■ WHAT TO PRODUCE
Give the count of lines below that include the word "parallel", and say nothing else.

■ DATA TO EXAMINE

%%

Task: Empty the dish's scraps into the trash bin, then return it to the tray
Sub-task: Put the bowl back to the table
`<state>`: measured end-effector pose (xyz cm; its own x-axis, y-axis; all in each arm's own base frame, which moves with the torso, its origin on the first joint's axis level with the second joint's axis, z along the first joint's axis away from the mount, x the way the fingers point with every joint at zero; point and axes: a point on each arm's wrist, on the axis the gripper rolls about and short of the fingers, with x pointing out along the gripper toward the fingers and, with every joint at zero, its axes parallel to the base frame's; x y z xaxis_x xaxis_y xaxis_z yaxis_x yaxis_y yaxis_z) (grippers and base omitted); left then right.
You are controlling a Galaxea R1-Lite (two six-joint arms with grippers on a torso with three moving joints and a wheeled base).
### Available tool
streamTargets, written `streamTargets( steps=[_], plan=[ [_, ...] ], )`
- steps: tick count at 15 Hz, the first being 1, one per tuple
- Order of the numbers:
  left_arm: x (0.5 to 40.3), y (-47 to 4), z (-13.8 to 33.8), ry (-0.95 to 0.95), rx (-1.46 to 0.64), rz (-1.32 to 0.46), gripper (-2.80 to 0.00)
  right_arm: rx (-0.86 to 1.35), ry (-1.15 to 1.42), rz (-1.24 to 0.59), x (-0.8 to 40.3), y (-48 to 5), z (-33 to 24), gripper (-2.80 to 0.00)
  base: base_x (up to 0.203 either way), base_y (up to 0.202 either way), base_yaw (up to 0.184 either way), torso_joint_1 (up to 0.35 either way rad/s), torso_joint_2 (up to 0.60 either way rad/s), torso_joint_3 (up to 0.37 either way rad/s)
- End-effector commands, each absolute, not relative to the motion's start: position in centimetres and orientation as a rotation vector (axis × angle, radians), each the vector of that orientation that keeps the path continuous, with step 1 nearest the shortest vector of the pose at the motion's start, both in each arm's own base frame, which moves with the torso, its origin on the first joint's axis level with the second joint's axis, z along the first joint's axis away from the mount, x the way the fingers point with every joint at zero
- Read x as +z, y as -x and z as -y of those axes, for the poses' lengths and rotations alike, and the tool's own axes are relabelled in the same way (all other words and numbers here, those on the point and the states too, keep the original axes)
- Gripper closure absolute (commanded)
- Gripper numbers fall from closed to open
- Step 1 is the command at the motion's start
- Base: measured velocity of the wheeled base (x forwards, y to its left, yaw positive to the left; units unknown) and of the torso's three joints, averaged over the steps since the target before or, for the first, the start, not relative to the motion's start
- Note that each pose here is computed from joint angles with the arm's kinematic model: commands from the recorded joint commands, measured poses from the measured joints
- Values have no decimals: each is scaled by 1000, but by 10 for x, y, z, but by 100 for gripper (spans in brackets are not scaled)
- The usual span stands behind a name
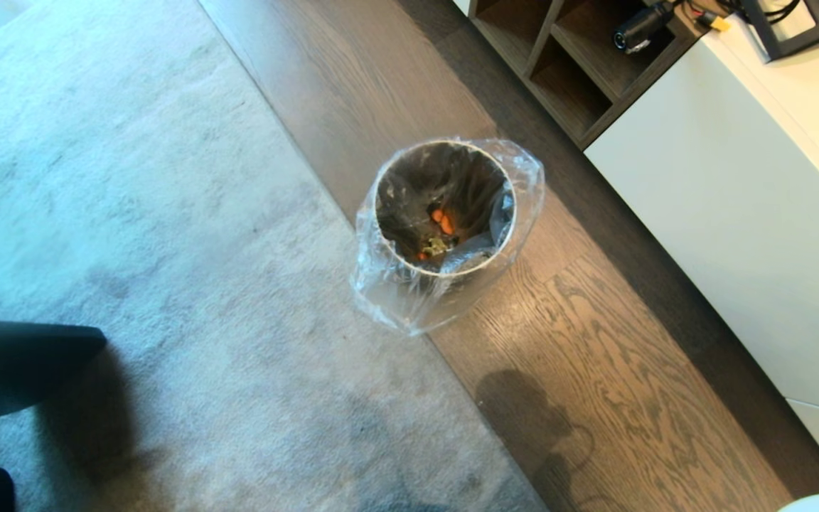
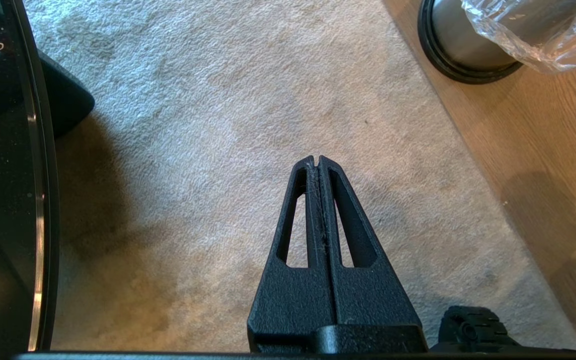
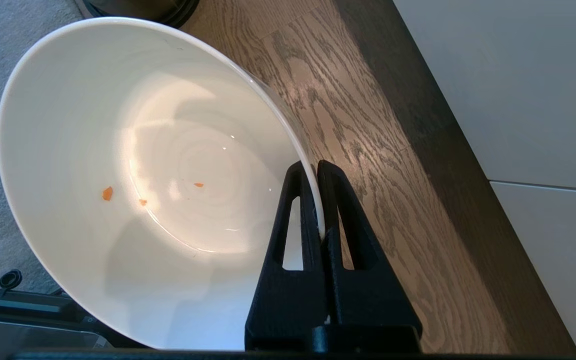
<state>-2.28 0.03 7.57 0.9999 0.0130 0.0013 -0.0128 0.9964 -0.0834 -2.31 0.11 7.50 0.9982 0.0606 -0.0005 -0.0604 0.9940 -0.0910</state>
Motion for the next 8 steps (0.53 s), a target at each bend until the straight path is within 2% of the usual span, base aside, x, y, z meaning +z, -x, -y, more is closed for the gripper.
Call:
streamTargets(
  steps=[1,8],
  plan=[
    [76,23,0,84,14,4,0,61,92,0,75,23,-1,0,0,0,0,0,0,0],
    [76,23,0,84,14,2,0,61,92,0,75,23,-1,0,0,0,0,0,0,5]
  ],
)
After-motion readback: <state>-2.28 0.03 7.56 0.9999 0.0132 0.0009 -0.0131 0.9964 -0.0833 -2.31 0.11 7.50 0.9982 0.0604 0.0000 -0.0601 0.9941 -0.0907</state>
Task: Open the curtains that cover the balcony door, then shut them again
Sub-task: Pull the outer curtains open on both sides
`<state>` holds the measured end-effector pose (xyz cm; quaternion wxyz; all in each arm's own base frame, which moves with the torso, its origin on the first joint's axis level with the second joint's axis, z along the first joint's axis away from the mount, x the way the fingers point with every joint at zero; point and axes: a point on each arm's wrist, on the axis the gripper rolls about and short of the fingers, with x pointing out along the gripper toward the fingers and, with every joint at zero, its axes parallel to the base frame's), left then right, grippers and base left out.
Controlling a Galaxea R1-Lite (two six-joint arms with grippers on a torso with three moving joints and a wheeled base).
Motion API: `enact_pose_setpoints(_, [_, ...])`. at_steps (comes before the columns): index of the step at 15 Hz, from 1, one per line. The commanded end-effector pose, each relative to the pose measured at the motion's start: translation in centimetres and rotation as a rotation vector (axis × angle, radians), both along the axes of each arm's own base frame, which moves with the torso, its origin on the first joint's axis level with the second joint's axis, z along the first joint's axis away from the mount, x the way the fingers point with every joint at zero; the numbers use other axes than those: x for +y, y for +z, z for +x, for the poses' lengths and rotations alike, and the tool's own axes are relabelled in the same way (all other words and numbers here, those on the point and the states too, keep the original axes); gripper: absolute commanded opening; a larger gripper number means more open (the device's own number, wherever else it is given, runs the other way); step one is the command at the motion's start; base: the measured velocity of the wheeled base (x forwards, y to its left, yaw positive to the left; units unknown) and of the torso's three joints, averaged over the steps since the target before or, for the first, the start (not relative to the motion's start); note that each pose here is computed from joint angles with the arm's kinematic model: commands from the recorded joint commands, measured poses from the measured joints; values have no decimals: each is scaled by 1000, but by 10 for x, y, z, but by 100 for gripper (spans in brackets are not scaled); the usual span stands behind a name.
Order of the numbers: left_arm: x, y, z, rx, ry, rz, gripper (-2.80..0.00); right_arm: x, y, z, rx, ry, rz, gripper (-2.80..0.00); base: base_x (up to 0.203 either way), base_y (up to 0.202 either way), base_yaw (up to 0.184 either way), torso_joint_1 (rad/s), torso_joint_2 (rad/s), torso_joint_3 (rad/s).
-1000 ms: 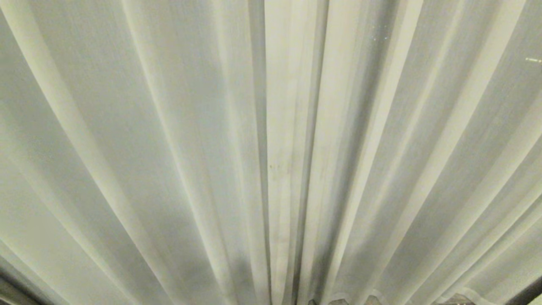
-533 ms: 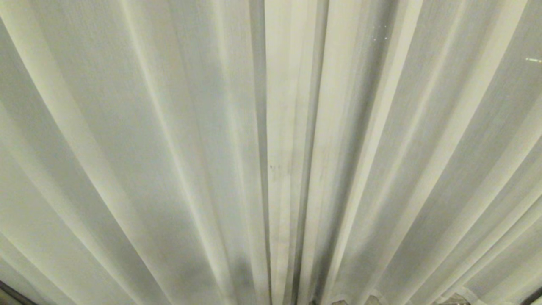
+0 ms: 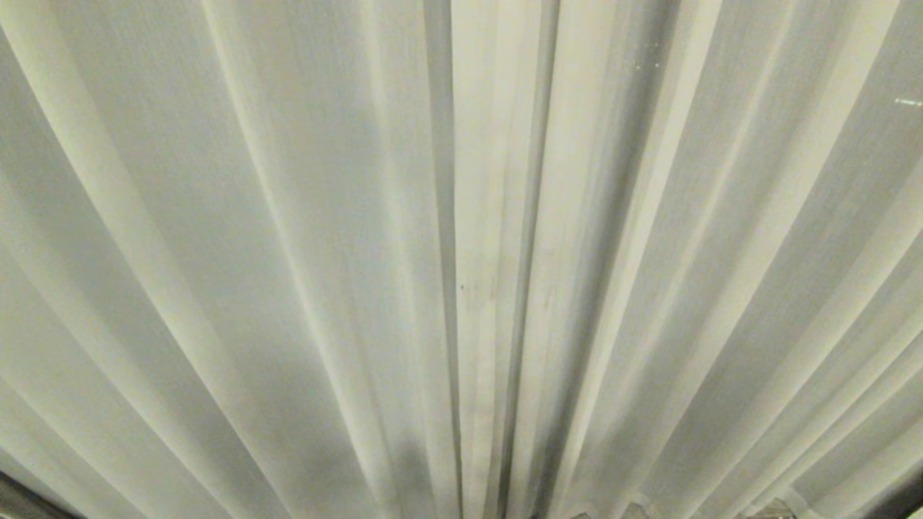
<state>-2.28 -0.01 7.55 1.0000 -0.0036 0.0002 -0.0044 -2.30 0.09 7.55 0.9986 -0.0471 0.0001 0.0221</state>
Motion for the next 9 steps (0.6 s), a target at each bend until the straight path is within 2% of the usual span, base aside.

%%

■ THE ANSWER
2